In Christy, the defendant requested an alibi theory-of-defense instruction, which the district court rejected. Id. at 770–71. We observed that “[n]o specific instruction was necessary to alert the jur[ors] that ․ [they] must find [the defendant] not guilty if they had a reasonable doubt about whether he was present” at the scene of the crime. Id. at 771. Likewise, no additional specific instruction was necessary here. Based on the instructions given, the jurors understood that they had to find beyond a reasonable doubt that Brown Thunder sexually abused H.C. The jurors also knew they had to consider whether the testimony against him was credible and truthful. Brown Thunder's rejected theory-of-defense instruction essentially amounted to an assertion that he did not commit the crimes charged. He was afforded the opportunity to argue these theories during closing argument; moreover, the jury instructions, as given, reasonably ensured that the jury would consider his theories. See United States v. Fregoso, 60 F.3d 1314, 1328 (8th Cir.1995) (finding no error where the substance of the rejected instruction was adequately addressed in other instructions and the defendant's counsel was permitted to argue the substance of the rejected instruction during closing argument). Accordingly, we find no abuse of discretion in refusing to give Brown Thunder's tendered theory-of-defense instruction.
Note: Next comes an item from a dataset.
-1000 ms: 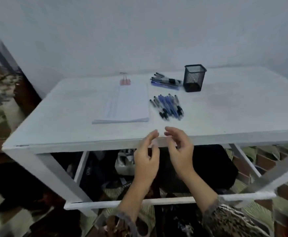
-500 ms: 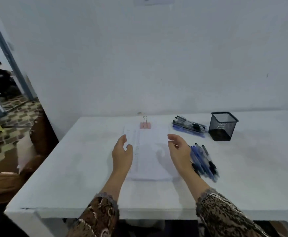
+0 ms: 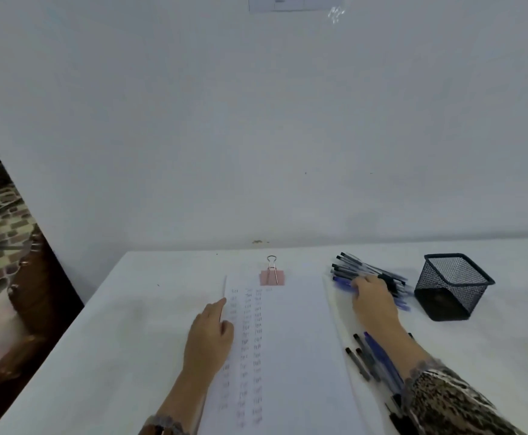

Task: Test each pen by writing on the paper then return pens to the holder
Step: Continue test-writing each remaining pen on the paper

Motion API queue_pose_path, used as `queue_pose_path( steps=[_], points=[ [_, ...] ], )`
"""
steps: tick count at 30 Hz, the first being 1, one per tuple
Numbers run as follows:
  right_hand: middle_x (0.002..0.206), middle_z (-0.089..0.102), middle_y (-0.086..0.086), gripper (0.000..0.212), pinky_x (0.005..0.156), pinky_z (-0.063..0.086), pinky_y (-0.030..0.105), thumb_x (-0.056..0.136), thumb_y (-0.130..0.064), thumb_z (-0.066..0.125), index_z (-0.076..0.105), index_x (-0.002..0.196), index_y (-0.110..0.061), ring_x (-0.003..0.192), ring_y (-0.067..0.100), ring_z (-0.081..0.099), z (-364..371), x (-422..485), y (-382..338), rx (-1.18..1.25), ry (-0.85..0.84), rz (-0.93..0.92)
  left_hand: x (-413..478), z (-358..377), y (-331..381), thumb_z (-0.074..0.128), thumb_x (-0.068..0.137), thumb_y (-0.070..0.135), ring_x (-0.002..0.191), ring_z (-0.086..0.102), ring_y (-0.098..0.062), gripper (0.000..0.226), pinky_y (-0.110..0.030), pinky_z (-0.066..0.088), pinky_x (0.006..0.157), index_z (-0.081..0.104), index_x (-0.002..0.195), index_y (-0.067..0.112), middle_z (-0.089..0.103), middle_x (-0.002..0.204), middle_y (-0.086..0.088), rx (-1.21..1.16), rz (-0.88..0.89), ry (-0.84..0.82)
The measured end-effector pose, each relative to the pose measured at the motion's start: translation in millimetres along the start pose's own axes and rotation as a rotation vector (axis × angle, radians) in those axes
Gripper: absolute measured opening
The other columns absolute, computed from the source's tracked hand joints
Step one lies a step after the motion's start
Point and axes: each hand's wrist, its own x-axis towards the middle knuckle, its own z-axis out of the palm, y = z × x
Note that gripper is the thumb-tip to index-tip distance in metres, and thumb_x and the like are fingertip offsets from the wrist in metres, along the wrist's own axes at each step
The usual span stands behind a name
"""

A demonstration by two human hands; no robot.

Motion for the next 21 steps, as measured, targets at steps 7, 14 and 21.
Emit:
queue_pose_path(
  steps=[7, 14, 21],
  points=[
    [0.125, 0.05, 0.006, 0.025, 0.088, 0.043, 0.031, 0.098, -0.018, 0.043, 0.049, 0.12, -0.01, 0.118, 0.024, 0.046, -3.2, 9.7, -5.8, -0.328, -0.146, -0.077, 0.6, 9.3, -8.9, 0.035, 0.089, 0.019, 0.119, 0.049, -0.023, 0.044, -0.027, 0.035, 0.101, 0.053, 0.128, 0.008, 0.055, 0.13, -0.005, 0.084, 0.062, 0.063],
    [0.121, 0.048, 0.011, 0.021, 0.08, 0.044, 0.031, 0.097, -0.008, 0.039, 0.046, 0.117, -0.008, 0.102, 0.027, 0.053, -5.7, 11.1, -5.1, -0.259, -0.268, -0.124, 1.7, 7.8, -10.0, 0.036, 0.095, 0.015, 0.136, 0.031, -0.014, 0.042, -0.029, 0.021, 0.116, 0.045, 0.136, 0.015, 0.042, 0.142, 0.004, 0.098, 0.07, 0.014],
    [0.083, 0.062, 0.003, 0.019, 0.07, 0.037, 0.028, 0.098, -0.016, 0.043, 0.061, 0.101, -0.012, 0.076, 0.018, 0.055, -40.0, -15.8, -68.1, 0.229, -0.19, -0.268, 1.6, 5.1, -8.8, 0.034, 0.096, 0.018, 0.133, 0.032, -0.014, 0.042, -0.032, 0.028, 0.111, 0.042, 0.138, 0.017, 0.04, 0.143, 0.007, 0.1, 0.051, -0.013]
  ],
)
B. Sufficiency of the Evidence

“In reviewing the denial of a motion for a judgment of acquittal, we review the sufficiency of the evidence de novo, evaluating the evidence in the light most favorable to the verdict and drawing all reasonable inferences in its favor.” United States v. Wright, 739 F.3d 1160, 1167 (8th Cir.2014). “[T]he court will not disturb the conviction unless ‘no reasonable jury could have found the defendant guilty beyond a reasonable doubt.’ “ Id. (quoting United States v. Serrano–Lopez, 366 F.3d 628, 634 (8th Cir.2004)). “Importantly, ‘[i]t is not necessary for the evidence before the jury to rule out every reasonable hypothesis of innocence. It is enough if the entire body of evidence [is] sufficient to convince the fact-finder beyond a reasonable doubt of the defendant's guilt.’ “ Id. (first alteration in original) (quoting United States v. Surratt, 172 F.3d 559, 564 (8th Cir.1999)). This is a “very strict standard of review.” United States v. Cook, 356 F.3d 913, 917 (8th Cir.2004). Brown Thunder raises two sufficiency arguments with respect to the sexual abuse count involving H.C., and we consider them each in turn.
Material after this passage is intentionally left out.